Prioritization

03.10.2017 |

Episode #8 of the course Becoming a more strategic product manager by Todd Birzer

 

Welcome to Lesson 8!

Let’s talk about prioritizing product development efforts. Companies can (and often do) run into trouble with development priorities and consequently struggle to get new and compelling products out the door.

A key danger for any technology company in the business-to-business space is death by a thousand requests. I’ve worked with companies that have neglected major product overhauls as they rush to meet near-term enhancement requests from insistent enterprise clients. If you do this for one or two years, you’ll find yourself in a very weak market position.

Establishing a clear process for prioritizing development efforts can help avert issues like this. Disciplined processes can enable you and your engineering counterparts to:

• prioritize technology investments

• create breakthrough, market-leading products

• establish a sustainable competitive advantage

I’m going to suggest two related processes: a) objectives and key results (OKRs) and b) development buckets.

 

Objectives and Key Results (OKRs)

In our last lesson, we looked at developing a product vision and strategy—setting the product path for one to five years. OKRs convert the big-picture direction to this quarter’s goals. This process is used by some of the best product development companies, including Google, LinkedIn, and Netflix.
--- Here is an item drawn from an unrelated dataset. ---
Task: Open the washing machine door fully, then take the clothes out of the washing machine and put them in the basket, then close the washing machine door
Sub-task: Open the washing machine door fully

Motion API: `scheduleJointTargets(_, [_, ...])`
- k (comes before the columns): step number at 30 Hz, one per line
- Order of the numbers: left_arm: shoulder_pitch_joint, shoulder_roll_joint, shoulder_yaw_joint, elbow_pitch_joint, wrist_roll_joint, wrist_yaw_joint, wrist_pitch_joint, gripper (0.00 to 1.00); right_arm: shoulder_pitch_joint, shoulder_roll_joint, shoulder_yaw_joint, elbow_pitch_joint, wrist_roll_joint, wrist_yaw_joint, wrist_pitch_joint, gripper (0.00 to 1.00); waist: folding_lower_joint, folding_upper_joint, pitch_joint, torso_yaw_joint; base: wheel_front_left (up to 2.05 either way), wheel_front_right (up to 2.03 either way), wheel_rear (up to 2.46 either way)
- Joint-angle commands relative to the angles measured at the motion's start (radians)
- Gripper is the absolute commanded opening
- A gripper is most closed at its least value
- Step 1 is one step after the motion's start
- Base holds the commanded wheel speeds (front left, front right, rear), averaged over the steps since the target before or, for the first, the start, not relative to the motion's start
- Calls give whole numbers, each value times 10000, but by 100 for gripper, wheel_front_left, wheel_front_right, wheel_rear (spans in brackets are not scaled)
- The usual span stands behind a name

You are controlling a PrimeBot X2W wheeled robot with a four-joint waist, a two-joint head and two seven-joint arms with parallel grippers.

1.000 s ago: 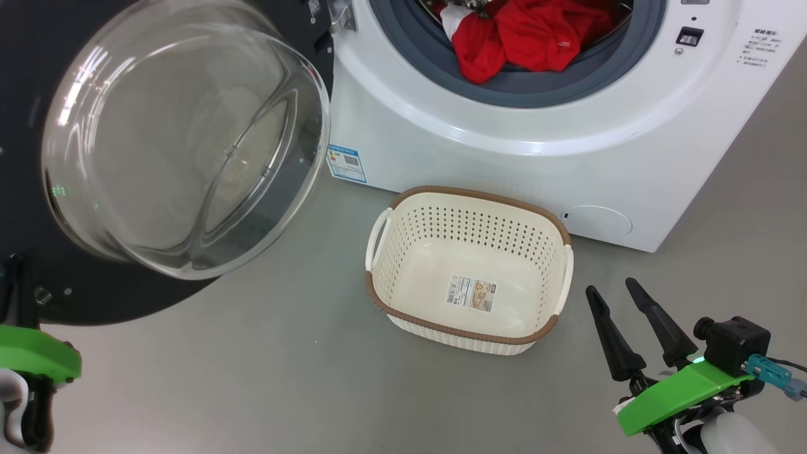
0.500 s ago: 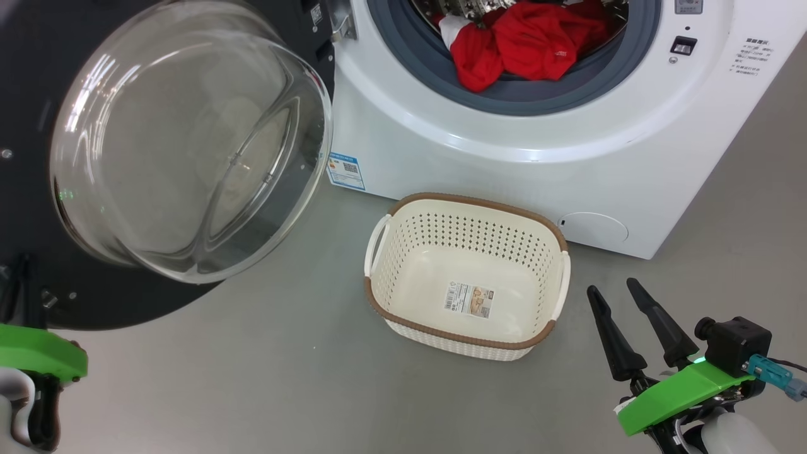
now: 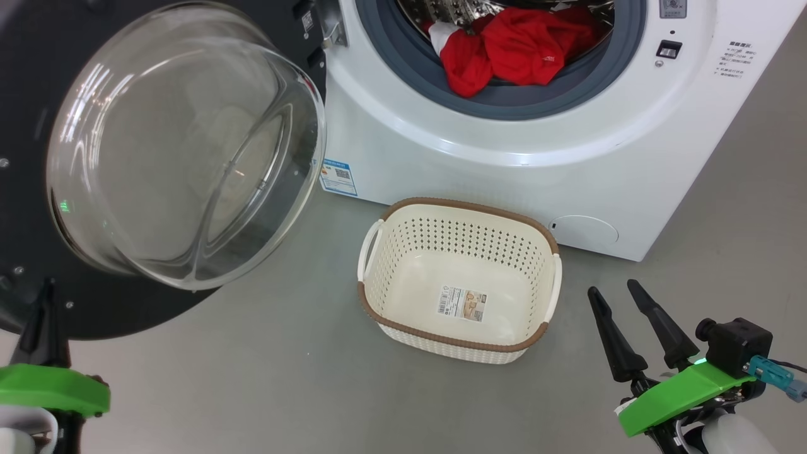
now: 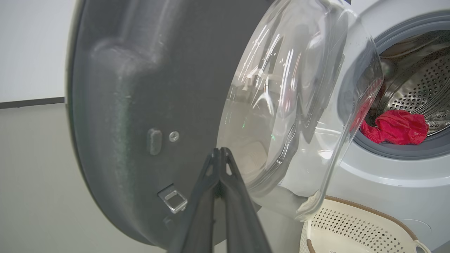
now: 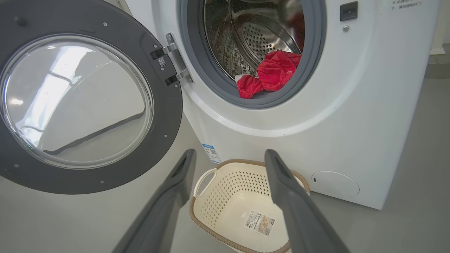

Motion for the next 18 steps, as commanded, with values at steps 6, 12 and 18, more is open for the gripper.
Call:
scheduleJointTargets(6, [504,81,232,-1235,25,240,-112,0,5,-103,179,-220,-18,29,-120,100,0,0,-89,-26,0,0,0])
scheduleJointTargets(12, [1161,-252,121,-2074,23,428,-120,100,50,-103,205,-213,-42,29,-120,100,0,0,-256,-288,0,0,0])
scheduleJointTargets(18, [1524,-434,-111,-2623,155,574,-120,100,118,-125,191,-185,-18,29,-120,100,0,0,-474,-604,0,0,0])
As product managers, we want to focus on the big-impact items—the areas of innovation that will make our customers grin and our competitors sweat. An OKR process, managed jointly with our engineering counterparts, can help us focus on the right projects and sidestep the near-constant distractions.

The “objectives” portion of the OKRs state the business goal, and the “key results” give measurable outcomes that can be used later to grade achievement.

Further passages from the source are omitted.